52 degrees Clear Calm
Sunrise 6:56 am CDT Sunset 7:39 pm CDT
We are getting close!
I have been gone for the last couple weeks. I spent it in Tahiti! I know! I know! It is tough but someone has to do it.
When I got home, it felt really cold.
And it was.
The lake was still completely frozen. Now a couple days later, the ice is black and I think that it will go out tomorrow.
A lot of it has been melting in place.
We had high winds on Sunday and it pushed up on one of the other shores and formed large heaps of ice. But the ice sheet was still too solid to break apart.
But now with temperatures in the 60s yesterday and today, it is getting ready to go.
Tomorrow is supposed to be in the 70s with rain and possibly thunderstorms. That means it is almost guaranteed to go out tomorrow.
All day today there have been thousands upon thousands of seagulls on the lake.
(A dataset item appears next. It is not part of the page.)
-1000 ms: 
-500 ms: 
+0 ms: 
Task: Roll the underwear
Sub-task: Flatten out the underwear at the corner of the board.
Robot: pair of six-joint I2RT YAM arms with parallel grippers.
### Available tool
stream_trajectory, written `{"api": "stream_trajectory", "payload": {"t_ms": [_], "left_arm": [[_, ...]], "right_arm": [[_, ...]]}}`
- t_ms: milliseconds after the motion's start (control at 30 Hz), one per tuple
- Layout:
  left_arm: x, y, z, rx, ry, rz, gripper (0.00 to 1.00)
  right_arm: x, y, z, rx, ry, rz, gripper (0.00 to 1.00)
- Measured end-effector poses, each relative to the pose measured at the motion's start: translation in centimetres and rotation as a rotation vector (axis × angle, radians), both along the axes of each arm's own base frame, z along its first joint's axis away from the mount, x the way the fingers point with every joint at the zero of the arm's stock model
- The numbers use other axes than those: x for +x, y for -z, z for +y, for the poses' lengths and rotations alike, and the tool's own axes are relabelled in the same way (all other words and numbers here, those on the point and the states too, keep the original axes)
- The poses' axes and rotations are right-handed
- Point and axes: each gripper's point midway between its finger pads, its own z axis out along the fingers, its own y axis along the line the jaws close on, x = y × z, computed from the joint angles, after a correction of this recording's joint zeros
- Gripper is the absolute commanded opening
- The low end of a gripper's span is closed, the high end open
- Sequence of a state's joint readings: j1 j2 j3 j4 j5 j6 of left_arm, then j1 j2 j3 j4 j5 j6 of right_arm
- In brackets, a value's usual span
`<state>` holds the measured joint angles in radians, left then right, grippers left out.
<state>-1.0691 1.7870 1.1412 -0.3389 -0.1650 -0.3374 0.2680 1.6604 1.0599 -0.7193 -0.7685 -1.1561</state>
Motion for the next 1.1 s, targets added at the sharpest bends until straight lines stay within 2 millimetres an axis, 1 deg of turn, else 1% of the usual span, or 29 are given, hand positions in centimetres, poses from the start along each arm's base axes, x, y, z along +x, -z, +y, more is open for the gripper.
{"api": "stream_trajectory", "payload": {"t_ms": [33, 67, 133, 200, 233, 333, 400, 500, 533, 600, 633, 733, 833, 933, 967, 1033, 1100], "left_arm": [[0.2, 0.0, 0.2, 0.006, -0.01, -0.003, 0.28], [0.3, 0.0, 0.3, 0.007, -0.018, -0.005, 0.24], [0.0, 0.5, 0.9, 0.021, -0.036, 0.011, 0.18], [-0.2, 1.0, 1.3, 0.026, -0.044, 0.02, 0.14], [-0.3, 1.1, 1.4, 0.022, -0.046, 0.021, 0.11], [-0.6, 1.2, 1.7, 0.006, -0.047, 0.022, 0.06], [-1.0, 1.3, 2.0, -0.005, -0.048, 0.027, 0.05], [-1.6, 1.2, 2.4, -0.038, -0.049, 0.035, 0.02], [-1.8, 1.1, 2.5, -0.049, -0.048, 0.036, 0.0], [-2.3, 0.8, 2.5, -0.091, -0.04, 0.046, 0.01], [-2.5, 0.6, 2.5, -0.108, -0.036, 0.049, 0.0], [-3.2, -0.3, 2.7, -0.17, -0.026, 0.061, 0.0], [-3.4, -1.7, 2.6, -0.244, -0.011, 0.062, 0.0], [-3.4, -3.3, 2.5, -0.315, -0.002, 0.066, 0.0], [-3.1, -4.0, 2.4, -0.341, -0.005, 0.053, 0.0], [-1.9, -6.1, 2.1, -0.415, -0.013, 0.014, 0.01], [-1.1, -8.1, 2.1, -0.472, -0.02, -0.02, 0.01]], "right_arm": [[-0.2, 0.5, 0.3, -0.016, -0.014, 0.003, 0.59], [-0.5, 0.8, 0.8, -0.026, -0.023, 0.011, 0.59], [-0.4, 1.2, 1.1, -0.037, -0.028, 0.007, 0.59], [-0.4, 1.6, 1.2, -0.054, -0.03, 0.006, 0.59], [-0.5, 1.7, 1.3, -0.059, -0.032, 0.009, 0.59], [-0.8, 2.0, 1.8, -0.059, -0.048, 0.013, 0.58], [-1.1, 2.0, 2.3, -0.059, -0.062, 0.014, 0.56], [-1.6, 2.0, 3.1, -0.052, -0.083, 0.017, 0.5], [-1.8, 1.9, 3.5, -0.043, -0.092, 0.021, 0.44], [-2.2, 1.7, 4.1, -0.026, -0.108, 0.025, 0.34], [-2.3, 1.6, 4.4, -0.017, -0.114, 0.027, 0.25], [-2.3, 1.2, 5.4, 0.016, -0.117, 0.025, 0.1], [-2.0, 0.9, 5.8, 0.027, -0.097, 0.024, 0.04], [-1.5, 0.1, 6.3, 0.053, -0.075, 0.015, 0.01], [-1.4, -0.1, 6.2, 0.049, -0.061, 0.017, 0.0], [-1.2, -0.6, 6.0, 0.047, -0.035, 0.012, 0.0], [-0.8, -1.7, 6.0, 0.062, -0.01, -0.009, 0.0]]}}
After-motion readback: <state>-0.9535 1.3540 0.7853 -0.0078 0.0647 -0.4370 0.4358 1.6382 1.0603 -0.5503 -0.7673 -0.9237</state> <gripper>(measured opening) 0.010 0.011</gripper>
I would actually guess 10,000. But let's stick with thousands.
The sound they make is almost deafening.
There was a bright blue sky with puffy white clouds. A blue lake more than half covered by black ice. And white tornadoes of seagulls as they land on the edges of the ice and then take off and spiral up and around. Only to land on the ice once again. Squawking the whole time.
I looked and looked but I could not spot our loons.
Either they are not back yet or they are effectively hiding. But if they are not here, it will not be long until they are back.
The nest is almost ready to go into the water.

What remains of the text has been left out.